CSUMB students shine at Monterey Jazz Festival

Among the Monterey Jazz Festival crowd were a number of CSUMB students who were either working as interns or doing project work for a class specifically on the festival.

Isabella Lawrence intern at Monterey Jazz Festival
Music major Isabella Lawrence is turning an internship with the Monterey Jazz Festival into a foundation for her career. | Photo by Brent Dundore-Arias

By Mark Muckenfuss

Isabella Lawrence is improvising a new future in music with the help of CSU Monterey Bay and its relationship with the Monterey Jazz Festival. 

The historic music festival, the second-longest-running jazz festival in the country, was held Sept. 22-24 at the Monterey County Fairgrounds. And among the thousands of people drifting between five stages, experiencing everything from traditional to popular to experimental forms of the jazz genre, were a number of CSUMB students who were either working as interns or doing project work for a class specifically focused on the festival. 

Lawrence, a third-year music major, is one of two interns who are part of a collaborative agreement between the university and the festival. Marcia Vandervinne, the other intern, is in the festival’s education division. Lawrence spent her summer working with Bill Wagner, the festival’s production and IT manager, and loving it. 

“If you’re wanting to push yourself, this internship is perfect,” Lawrence said. “I got the internship in June. I told Bill, ‘I want to do whatever you’re doing up until the festival.’

That meant working at the San Jose and Los Gatos jazz festivals, which Wagner also helps run. By the time Monterey’s festival arrived, she was accustomed to the frenetic environment and had become well acquainted with much of the personnel. She also made many connections with performers and producers – not a bad thing when you are a singer yourself.

"I would say my foundation just got restructured from sand to rocks,” Lawrence said. “It has substance now.”

Part of that is a job offer from the festival. 

“Isabella, she’s incredible,” said Wagner, who started working with CSUMB interns three years ago, after past programs with USC and the Berkeley College of Music. “We’ve offered her a part-time position. She can help out with some special events we do throughout the year. She wants to be a part of the long-term family. She kids that she’d like my job one day, and I can see her doing that.”

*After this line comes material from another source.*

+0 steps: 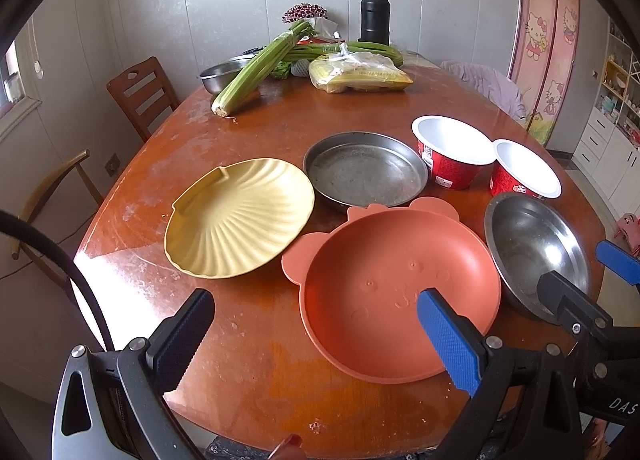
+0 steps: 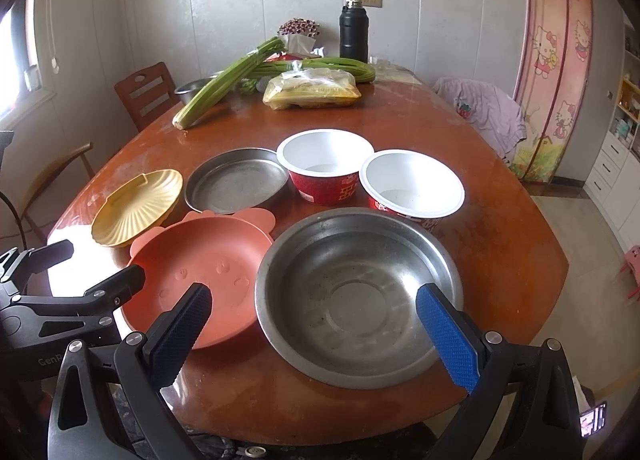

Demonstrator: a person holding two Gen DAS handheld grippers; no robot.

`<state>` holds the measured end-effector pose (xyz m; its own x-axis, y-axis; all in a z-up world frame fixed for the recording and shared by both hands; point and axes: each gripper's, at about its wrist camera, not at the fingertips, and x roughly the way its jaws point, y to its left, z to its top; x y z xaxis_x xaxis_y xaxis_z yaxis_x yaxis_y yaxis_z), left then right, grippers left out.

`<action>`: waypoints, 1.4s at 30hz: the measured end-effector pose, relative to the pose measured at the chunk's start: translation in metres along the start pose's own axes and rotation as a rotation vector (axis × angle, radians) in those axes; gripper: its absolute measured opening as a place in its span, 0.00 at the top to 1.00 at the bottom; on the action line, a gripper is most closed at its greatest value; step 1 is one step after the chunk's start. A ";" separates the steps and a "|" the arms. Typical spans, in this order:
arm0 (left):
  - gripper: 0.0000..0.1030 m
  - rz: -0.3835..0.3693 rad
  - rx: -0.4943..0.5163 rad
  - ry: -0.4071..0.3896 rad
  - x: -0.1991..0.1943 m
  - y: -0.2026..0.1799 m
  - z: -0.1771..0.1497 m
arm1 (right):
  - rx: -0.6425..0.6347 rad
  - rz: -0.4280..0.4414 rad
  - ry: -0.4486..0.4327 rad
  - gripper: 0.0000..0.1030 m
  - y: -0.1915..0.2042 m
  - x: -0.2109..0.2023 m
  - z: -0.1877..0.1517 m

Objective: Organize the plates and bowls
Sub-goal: 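Move the left gripper toward the rim of the yellow shell plate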

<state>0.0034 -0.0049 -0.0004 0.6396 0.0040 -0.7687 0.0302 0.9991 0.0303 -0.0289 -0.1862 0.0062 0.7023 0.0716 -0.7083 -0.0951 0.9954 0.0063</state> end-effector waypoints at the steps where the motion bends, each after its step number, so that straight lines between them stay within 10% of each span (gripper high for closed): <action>1: 0.01 -0.001 0.001 0.000 0.000 0.000 0.001 | -0.001 0.000 -0.001 0.01 0.000 -0.001 0.001; 42: 0.01 0.058 -0.153 -0.005 0.008 0.105 0.031 | -0.105 0.135 -0.015 0.01 0.075 0.014 0.072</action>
<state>0.0357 0.0986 0.0168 0.6408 0.0616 -0.7652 -0.1240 0.9920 -0.0240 0.0246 -0.1059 0.0470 0.6888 0.2060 -0.6951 -0.2616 0.9648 0.0266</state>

Vandervinne, a third-year music major, said prior to the actual festival she spent time helping with the organization’s local outreach for schools. She said it’s a unique benefit for local students. Her job during the festival was to help shepherd 120 student performers from as far away as North Carolina through workshops and stage shows during the festival. Doing so, she said, was not something she expected when she came to CSUMB.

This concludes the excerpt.